Close to one of every 10 Wal-Mart employees is getting health insurance paid for by Arizona taxpayers, according to figures obtained Friday from the state.
The nearly 2,700 Wal-Mart workers represent about 1.9 percent of working people who are getting benefits from the Arizona Health Care Cost Containment System.
The company is the largest private employer in the state and has more workers getting state-paid health care than any other.
By contrast, other retailers in the top 15 list of private employers had rates of AHCCCS enrollment among their workers about half that of Wal-Mart's.
- Arizona Daily Star, 7/30/05
Wal-Mart's benefits package is so expensive that most of its employees cannot afford it. Wal-Mart officials have even been caught encouraging employees to apply for state benefits to cover health care costs.
Wal-Mart CEO Lee Scott reportedly admitted, "In some of our states, the public program may actually be a better value [than Wal-Mart's health care options]." Wal-Mart spokesperson Ron Bracy recently told the Arkansas Democrat Gazette, "Yeah, we have a lot of people on state rolls.
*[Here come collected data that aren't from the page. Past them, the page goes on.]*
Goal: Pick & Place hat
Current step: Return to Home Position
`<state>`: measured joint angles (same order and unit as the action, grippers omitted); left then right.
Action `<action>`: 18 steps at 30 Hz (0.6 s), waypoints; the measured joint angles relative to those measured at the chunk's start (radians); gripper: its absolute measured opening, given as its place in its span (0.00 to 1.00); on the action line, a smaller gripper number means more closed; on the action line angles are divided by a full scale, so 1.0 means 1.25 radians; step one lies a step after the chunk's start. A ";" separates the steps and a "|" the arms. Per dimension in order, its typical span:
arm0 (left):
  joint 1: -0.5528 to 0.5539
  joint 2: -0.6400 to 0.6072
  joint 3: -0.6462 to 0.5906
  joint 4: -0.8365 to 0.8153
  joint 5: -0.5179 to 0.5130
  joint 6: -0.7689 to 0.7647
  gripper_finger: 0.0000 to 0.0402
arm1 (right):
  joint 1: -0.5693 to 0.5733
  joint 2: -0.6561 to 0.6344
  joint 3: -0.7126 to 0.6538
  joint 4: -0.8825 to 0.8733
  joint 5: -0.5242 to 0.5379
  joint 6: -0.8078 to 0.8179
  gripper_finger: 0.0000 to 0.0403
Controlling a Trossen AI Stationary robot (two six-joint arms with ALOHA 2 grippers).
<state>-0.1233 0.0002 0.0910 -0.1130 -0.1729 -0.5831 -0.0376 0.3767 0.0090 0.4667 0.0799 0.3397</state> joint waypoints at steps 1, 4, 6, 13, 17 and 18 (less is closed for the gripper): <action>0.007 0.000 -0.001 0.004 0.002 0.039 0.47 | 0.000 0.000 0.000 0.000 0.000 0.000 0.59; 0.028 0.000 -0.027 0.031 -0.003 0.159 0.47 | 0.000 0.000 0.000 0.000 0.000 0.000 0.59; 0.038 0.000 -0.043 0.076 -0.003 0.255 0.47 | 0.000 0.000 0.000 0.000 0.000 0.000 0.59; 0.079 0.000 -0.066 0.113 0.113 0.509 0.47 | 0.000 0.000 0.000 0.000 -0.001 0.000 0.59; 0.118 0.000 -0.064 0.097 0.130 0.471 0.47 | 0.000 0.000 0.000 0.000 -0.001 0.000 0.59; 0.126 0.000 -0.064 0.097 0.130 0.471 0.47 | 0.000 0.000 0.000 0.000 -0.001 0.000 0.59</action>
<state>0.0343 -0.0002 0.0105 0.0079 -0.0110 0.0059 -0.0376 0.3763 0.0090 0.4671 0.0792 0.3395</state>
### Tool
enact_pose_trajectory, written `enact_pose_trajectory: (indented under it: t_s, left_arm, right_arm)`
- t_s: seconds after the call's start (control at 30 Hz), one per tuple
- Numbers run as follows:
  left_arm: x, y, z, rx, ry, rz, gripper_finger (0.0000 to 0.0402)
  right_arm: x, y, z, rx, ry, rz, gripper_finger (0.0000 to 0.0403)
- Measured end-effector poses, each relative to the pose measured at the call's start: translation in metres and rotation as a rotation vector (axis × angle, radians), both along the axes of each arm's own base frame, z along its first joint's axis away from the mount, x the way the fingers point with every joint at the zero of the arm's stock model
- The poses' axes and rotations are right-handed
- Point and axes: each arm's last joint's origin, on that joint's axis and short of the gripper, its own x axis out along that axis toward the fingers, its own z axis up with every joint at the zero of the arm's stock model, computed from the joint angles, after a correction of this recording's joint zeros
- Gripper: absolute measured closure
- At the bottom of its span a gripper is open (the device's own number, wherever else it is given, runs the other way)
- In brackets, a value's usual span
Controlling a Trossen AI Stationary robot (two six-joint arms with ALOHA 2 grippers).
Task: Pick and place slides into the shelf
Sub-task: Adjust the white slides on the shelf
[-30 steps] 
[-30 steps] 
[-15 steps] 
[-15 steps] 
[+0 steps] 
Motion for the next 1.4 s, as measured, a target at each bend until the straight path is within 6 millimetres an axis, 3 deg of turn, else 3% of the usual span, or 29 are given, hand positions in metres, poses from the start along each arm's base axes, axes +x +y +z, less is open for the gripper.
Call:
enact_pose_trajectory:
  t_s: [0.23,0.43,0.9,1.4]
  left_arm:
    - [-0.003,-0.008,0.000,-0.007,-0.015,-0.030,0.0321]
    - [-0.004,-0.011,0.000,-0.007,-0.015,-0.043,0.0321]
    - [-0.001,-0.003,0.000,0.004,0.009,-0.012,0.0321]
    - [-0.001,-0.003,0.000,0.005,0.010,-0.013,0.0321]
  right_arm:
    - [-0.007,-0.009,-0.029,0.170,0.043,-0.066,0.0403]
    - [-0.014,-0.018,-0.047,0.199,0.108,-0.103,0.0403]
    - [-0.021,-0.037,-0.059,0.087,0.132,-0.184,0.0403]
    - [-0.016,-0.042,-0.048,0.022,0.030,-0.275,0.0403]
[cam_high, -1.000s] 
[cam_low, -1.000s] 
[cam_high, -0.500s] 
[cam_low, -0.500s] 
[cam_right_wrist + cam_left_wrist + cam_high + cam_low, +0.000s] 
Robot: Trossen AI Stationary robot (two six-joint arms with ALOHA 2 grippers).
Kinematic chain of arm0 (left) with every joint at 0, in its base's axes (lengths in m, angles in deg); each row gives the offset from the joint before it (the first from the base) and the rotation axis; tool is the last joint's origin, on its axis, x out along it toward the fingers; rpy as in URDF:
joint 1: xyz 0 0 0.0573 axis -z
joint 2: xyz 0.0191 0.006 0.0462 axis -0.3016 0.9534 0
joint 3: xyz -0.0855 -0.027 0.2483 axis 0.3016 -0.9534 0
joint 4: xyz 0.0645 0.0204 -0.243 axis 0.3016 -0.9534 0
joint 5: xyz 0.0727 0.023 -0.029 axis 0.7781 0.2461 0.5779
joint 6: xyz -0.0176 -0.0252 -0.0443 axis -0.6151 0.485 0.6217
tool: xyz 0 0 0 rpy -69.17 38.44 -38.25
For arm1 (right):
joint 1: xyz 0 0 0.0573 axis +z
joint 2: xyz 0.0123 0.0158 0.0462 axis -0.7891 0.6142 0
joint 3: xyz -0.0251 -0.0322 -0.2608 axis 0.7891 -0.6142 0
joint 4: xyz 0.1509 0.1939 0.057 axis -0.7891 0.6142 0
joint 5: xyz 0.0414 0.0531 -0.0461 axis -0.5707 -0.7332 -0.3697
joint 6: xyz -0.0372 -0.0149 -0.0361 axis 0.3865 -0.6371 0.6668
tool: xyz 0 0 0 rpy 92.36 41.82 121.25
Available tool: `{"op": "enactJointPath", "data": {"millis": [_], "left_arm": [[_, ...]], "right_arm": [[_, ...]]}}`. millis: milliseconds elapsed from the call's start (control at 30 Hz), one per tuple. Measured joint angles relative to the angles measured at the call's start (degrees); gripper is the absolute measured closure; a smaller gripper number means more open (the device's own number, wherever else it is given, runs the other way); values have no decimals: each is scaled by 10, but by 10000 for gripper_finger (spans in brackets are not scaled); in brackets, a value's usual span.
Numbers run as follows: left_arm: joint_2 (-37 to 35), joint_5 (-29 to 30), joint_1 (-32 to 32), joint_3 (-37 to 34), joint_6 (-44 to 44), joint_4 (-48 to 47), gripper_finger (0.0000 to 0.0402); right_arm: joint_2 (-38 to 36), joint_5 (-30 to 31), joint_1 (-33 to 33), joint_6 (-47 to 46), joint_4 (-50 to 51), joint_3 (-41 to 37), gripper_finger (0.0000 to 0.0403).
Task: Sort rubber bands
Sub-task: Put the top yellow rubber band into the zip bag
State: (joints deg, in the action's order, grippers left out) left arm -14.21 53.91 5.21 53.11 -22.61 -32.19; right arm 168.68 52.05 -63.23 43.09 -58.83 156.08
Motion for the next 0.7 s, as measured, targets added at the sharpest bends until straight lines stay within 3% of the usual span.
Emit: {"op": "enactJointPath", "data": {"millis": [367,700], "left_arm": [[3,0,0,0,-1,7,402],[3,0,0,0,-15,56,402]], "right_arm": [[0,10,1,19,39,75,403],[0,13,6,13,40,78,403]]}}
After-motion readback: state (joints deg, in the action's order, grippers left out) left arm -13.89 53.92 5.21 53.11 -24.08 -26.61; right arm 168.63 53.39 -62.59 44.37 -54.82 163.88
We wish it wasn't so." Wal-Mart took in $10 billion in profits last year alone and has offered no comprehensive and affordable health care plan for its employees that would allow them to leave public assistance rolls.
In fact, their strategy to remedy a situation they claim to regret is not to boost wages or benefits, but to deny there is a problem and spend millions that could go to benefit workers on a public relations campaign to improve their image.